Whether or how such extreme hostile attitudes can be overcome is unclear. One way might be via the mediation of civilians that know both sides – the government and the Taliban. Such civilians do exist, including in Waigal. One old man with a long white beard and a weathered face who has lost one eye frequently goes back and forth from his house further up the valley in Taliban territory to the district center, among other reasons for shopping, as there is no bazaar in the upper parts of Waigal. Similarly, but more peculiarly, another man with clear blue eyes and a neatly trimmed white beard, who works in the education department of Waigal, also lives in a Taliban-held area.
“Going back and forth from the Taliban to the government side is possible,” both stated in separate conversations. Although they don’t say so, this might be partly due to their old age. At least according to the above-mentioned Afghan National Army officer from Waigal, who hasn’t been able to go to his birthplace for years, the Taliban would only harass and target (potentially) government-linked younger people, but more or less leave alone the elderly, even if they had some indirect connection to the government. Confirming this, several policemen in Waigal stated that their parents are living in Taliban-held areas, but are not or at least not significantly bothered by the Taliban.

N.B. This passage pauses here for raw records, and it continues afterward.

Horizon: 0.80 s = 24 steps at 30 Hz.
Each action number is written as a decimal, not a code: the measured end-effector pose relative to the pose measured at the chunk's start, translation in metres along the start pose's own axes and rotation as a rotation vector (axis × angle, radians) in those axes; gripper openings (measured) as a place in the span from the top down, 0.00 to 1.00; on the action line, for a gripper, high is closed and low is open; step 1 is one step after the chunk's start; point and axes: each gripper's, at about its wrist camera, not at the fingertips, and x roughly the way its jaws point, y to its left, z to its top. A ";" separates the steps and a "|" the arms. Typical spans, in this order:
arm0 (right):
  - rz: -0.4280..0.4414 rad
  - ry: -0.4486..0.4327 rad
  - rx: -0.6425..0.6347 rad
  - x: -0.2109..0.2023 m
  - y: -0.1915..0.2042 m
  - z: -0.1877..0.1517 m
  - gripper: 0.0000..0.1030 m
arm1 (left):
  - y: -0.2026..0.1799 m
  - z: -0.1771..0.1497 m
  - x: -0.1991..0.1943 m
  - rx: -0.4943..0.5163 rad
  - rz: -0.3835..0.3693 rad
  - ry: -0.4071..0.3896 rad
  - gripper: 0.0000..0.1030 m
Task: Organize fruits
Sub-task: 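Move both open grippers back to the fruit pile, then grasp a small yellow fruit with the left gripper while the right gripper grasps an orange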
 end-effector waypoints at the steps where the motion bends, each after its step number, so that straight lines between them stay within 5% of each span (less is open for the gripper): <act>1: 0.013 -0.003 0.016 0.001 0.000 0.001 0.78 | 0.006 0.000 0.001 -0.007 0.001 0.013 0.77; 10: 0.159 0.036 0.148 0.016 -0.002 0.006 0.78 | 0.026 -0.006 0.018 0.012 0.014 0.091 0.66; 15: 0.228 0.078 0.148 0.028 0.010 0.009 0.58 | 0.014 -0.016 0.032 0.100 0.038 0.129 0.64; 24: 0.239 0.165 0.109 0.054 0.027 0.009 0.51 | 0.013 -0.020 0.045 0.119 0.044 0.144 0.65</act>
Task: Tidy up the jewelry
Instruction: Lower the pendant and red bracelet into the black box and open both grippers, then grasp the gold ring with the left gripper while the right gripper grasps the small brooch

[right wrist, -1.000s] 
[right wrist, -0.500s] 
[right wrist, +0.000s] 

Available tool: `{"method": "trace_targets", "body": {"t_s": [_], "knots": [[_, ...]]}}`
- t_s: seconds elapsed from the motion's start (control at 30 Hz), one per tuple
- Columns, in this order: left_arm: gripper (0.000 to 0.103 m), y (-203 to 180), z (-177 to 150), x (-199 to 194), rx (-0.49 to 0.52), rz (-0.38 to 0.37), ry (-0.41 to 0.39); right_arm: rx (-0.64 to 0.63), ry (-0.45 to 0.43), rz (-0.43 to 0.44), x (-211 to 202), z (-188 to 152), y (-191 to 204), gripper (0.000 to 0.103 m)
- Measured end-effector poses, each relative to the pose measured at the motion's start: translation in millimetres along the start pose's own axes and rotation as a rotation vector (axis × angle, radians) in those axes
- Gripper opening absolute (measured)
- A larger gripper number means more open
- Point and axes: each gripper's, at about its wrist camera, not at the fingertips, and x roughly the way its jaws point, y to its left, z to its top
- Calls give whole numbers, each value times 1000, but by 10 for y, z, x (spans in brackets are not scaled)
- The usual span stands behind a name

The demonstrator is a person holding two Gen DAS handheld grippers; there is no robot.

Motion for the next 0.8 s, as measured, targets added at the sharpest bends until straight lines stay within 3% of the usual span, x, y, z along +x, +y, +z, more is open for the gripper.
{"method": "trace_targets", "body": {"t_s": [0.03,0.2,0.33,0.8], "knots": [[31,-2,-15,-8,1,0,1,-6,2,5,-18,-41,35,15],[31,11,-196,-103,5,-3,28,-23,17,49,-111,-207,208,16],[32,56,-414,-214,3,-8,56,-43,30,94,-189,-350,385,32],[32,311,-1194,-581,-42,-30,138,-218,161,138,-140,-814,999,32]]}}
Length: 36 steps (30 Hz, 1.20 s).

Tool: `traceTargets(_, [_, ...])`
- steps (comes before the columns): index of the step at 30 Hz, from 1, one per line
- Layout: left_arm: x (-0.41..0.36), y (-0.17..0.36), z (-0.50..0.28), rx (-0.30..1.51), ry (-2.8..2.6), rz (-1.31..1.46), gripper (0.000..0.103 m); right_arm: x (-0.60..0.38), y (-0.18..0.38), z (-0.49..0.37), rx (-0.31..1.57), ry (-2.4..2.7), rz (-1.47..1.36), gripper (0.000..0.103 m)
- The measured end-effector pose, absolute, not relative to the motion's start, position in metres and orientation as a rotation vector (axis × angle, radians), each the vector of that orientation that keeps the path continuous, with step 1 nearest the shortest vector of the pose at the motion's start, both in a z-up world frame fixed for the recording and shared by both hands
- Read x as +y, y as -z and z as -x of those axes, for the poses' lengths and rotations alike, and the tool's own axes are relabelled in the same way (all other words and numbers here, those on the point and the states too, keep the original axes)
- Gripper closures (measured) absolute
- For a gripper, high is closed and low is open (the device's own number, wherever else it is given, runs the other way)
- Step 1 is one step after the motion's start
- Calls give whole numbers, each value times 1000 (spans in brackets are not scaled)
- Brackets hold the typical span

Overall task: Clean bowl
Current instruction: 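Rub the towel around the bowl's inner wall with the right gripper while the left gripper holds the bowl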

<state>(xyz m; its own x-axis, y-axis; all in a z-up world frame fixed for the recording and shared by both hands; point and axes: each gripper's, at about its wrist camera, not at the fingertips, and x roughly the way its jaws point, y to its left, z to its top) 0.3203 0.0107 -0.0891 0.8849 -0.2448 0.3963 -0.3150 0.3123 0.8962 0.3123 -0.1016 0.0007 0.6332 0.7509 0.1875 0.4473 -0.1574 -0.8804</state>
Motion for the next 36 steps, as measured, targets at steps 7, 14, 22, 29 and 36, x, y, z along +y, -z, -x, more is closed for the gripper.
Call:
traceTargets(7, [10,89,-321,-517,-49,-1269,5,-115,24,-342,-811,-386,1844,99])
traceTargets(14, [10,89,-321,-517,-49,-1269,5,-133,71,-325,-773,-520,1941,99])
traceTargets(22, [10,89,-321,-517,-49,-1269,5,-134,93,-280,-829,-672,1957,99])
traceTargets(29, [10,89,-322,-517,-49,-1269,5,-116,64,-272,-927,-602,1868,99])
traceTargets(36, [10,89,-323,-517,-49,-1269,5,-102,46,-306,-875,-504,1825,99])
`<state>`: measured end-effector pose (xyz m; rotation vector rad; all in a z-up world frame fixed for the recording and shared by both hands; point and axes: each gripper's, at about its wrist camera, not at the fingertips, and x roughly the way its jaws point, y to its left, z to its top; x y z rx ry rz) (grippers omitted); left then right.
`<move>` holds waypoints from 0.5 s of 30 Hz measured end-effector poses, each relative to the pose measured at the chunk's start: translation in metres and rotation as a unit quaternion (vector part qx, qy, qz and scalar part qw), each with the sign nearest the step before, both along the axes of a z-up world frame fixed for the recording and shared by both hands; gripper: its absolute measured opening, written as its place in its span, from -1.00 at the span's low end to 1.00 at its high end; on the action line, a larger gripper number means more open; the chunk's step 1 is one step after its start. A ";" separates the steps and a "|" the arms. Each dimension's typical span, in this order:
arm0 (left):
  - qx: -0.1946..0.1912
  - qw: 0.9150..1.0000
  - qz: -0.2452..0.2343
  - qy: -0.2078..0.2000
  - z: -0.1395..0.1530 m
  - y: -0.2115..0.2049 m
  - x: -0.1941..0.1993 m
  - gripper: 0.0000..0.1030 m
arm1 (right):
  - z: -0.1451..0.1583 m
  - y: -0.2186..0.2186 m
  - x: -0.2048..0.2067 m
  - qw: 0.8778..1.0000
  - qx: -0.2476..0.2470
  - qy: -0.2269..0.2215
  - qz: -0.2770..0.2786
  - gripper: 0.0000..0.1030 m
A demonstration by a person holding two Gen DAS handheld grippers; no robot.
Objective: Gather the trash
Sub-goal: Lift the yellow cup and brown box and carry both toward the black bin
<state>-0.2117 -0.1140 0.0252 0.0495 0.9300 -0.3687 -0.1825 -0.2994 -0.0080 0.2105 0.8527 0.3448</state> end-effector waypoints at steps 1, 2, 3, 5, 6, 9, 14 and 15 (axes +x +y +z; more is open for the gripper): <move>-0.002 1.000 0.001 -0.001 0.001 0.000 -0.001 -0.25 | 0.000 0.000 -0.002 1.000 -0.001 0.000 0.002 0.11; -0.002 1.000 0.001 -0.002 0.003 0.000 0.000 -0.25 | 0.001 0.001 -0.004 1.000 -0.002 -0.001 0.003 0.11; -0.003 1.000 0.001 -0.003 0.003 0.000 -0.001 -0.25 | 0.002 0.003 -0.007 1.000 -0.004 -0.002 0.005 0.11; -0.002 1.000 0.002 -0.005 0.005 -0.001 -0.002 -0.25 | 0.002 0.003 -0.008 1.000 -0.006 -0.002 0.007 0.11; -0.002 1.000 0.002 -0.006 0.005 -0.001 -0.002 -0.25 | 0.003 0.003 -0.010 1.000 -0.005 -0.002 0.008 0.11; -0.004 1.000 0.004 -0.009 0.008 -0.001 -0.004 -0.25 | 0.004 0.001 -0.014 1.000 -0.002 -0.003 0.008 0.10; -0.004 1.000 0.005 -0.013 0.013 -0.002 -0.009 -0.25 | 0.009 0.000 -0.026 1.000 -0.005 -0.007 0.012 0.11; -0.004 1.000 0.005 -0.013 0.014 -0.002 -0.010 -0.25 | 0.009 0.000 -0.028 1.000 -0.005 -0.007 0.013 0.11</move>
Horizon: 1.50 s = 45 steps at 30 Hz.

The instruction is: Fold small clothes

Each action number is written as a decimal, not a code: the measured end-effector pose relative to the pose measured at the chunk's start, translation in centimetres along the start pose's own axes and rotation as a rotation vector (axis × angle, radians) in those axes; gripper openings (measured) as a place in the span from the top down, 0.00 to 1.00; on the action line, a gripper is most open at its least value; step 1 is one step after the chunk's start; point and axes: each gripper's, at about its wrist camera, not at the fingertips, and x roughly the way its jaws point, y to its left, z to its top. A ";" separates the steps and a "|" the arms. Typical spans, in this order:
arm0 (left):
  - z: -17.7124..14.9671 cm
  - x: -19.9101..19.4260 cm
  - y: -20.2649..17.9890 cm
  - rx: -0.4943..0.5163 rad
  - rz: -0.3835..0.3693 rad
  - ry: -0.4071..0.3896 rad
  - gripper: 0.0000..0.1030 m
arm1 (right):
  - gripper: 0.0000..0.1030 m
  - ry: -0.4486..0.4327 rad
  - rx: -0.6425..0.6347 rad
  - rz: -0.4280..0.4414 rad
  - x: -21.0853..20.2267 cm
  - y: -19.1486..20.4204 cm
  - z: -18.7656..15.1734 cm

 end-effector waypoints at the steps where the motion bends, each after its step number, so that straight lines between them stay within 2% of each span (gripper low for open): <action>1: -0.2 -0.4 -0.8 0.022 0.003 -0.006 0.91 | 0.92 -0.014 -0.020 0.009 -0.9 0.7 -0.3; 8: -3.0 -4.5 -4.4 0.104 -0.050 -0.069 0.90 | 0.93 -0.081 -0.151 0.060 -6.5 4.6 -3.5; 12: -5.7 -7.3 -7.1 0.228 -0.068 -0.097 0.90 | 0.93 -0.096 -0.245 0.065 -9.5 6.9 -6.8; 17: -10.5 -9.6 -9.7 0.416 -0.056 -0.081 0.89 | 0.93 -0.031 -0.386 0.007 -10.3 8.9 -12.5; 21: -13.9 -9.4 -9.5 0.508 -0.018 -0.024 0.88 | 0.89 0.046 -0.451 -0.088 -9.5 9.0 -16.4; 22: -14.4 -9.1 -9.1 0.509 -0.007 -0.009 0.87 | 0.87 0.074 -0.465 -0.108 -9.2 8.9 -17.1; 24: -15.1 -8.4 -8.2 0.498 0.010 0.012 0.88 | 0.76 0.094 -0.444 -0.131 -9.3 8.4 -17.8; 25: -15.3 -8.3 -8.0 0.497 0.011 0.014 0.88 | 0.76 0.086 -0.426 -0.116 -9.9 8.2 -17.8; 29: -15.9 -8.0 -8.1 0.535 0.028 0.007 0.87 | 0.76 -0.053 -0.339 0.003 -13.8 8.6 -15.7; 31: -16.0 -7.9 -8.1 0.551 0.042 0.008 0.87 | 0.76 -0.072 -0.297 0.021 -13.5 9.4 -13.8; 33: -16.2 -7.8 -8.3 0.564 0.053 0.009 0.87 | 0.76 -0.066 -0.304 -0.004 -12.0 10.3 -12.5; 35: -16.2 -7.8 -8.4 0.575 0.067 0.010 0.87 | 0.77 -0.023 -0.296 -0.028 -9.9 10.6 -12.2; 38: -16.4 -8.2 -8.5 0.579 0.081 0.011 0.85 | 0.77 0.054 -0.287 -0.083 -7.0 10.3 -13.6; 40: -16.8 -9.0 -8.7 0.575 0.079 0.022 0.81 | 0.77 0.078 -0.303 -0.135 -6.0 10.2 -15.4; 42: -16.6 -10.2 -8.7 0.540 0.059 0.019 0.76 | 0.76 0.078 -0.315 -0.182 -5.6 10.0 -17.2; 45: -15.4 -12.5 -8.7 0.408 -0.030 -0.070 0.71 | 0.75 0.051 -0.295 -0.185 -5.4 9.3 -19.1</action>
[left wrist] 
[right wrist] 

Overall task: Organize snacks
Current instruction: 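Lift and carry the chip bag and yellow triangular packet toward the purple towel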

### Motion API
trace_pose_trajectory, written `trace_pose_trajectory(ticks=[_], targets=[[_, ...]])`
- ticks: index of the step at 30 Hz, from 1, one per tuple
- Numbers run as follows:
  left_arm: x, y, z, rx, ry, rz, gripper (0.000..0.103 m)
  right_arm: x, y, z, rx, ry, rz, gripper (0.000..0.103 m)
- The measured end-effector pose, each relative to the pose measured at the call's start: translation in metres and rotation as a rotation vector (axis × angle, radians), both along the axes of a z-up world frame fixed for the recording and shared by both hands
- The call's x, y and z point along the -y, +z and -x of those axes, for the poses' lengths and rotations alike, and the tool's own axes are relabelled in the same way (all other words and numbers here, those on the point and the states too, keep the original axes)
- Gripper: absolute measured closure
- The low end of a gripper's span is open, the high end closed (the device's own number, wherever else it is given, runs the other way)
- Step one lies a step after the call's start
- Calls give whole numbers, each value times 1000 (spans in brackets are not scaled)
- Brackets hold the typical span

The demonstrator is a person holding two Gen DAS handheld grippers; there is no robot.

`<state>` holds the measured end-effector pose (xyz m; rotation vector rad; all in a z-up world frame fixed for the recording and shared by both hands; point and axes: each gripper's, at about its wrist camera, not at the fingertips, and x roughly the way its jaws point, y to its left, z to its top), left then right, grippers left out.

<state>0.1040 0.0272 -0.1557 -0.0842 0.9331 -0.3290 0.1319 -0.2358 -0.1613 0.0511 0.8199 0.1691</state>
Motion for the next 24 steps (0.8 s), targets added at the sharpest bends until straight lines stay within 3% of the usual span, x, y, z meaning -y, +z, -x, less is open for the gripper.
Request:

This does not mean, though, that it is easy for the old men or others like them. “Of course it is difficult,” the education official said. “There [in Taliban areas], they accuse me of being a brother of the government and here in the district center they ask me, what I am doing living in a Taliban area,” he explained. “They always suspect me, with either side accusing me of belonging to the other,” the one-eyed man said, expressing the same sentiment. Accordingly, they seem to try their best to get involved as little as possible. But even if they or others like them should be willing to change that and mediate, the existing suspicions and accusations would draw the chances of success into question.
While this impasse might be somehow overcome at some point in time, at least for now the Waigalis are right — the war in this remote valley will not end any time soon.